▶ EXERCISE REQUIREMENTS
Lines with "picture": please show every one of them from the listing below.
----- EXERCISE MATERIALS
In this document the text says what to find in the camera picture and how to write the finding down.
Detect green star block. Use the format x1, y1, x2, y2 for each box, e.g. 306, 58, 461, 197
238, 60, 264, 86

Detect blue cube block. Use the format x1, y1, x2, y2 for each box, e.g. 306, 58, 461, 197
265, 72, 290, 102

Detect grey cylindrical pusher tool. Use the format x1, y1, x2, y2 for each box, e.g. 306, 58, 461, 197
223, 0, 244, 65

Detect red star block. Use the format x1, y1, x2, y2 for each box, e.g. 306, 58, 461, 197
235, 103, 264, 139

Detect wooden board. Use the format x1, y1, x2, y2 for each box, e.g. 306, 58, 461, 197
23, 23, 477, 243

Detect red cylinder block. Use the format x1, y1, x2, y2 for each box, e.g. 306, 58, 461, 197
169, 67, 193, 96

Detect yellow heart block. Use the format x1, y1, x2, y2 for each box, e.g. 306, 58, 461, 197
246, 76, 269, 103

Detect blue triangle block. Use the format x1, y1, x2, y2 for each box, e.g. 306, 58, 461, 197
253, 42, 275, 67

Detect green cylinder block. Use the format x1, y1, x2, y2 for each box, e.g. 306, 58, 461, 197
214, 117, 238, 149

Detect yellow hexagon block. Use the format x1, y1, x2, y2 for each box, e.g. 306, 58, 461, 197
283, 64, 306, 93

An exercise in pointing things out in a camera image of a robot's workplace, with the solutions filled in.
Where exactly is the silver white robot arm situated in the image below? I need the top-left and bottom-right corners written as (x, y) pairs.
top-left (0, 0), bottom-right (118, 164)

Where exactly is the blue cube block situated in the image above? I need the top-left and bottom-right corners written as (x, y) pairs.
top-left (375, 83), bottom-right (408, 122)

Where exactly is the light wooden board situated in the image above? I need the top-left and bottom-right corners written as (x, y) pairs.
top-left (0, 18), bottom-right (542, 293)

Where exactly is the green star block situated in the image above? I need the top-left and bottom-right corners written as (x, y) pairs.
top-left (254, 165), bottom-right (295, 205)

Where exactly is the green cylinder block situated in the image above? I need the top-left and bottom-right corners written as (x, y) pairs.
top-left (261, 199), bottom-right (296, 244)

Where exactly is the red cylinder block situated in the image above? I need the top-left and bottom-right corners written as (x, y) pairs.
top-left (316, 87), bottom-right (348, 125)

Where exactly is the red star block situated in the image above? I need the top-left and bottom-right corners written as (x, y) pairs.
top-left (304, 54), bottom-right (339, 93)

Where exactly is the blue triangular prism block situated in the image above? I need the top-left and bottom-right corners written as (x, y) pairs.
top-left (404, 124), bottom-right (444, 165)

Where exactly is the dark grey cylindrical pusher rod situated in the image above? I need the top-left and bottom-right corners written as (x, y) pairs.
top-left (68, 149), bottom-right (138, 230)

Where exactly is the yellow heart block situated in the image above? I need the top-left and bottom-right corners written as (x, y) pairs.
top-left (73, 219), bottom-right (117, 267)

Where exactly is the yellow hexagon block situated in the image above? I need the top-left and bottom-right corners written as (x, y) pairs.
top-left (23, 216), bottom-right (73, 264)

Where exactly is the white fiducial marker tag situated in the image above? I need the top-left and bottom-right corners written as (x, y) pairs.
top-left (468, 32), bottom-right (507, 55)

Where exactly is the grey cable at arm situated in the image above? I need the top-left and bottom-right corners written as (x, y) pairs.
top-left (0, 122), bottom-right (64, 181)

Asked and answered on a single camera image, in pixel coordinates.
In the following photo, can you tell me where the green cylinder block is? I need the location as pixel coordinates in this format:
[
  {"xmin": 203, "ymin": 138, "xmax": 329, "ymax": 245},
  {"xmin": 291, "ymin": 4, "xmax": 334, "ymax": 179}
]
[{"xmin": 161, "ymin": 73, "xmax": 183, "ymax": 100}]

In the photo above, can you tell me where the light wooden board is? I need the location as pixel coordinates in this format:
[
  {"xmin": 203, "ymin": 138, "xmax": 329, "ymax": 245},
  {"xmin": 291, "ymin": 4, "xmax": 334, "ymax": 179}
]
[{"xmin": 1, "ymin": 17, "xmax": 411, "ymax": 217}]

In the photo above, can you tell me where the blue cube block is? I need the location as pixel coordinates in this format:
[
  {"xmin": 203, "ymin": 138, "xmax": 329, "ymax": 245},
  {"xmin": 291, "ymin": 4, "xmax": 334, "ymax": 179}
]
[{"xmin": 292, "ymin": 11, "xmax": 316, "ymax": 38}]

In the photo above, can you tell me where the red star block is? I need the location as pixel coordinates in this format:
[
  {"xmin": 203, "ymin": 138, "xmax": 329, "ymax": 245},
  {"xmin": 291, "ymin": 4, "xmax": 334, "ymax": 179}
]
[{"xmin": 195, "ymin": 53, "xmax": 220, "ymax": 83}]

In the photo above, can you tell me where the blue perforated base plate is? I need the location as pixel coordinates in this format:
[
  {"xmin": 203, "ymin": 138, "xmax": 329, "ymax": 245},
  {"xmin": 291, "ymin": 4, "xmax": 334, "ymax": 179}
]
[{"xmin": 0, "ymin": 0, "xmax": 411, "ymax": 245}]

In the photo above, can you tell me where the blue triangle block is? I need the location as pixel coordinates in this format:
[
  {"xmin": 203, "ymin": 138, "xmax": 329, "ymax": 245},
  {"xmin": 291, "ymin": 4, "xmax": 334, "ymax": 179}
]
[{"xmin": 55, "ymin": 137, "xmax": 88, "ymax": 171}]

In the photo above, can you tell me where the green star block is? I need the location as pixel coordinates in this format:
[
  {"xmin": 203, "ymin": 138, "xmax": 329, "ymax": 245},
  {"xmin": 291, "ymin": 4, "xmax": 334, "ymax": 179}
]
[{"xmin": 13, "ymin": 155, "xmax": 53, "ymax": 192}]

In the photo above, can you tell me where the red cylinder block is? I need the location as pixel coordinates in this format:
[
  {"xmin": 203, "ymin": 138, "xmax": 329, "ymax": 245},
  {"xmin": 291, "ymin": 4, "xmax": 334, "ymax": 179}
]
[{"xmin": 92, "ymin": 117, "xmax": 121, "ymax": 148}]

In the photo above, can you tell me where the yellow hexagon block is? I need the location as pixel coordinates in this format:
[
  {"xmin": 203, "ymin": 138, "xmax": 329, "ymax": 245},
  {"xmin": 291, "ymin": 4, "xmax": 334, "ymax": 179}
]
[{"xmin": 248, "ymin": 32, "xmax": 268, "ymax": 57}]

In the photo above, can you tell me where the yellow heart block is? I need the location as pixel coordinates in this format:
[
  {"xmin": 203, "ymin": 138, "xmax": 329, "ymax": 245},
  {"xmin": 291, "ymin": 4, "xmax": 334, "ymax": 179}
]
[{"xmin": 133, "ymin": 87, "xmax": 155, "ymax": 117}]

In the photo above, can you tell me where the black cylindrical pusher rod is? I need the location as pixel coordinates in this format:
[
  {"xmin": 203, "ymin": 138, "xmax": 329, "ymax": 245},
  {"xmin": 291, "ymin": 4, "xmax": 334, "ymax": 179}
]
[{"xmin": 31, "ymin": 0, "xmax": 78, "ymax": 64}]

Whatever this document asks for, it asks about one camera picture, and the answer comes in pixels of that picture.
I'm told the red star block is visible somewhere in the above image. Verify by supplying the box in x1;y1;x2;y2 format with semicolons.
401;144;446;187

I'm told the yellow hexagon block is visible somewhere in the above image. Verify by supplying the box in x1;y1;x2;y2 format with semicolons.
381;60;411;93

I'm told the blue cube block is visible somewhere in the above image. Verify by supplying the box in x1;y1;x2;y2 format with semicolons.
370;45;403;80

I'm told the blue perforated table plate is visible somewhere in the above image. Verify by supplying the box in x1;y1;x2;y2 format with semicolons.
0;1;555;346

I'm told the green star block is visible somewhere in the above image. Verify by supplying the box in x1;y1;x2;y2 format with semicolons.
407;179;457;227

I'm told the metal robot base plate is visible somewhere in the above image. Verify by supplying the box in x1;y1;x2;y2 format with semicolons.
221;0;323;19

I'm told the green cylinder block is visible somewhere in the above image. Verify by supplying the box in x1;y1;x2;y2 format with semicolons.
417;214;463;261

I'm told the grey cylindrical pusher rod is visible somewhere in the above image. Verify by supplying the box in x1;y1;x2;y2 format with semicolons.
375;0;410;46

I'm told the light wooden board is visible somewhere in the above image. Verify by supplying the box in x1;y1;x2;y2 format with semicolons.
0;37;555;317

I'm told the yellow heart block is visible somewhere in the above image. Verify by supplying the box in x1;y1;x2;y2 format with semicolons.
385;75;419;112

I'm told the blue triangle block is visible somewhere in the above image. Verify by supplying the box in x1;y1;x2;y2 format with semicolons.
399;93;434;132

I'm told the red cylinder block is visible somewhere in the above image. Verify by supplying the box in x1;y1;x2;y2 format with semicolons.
----------
▶ WRITTEN ANSWER
In this document the text says what to find in the camera picture and how to write the finding down.
Whatever this document asks for, it asks about one camera picture, and the answer comes in pixels of that picture.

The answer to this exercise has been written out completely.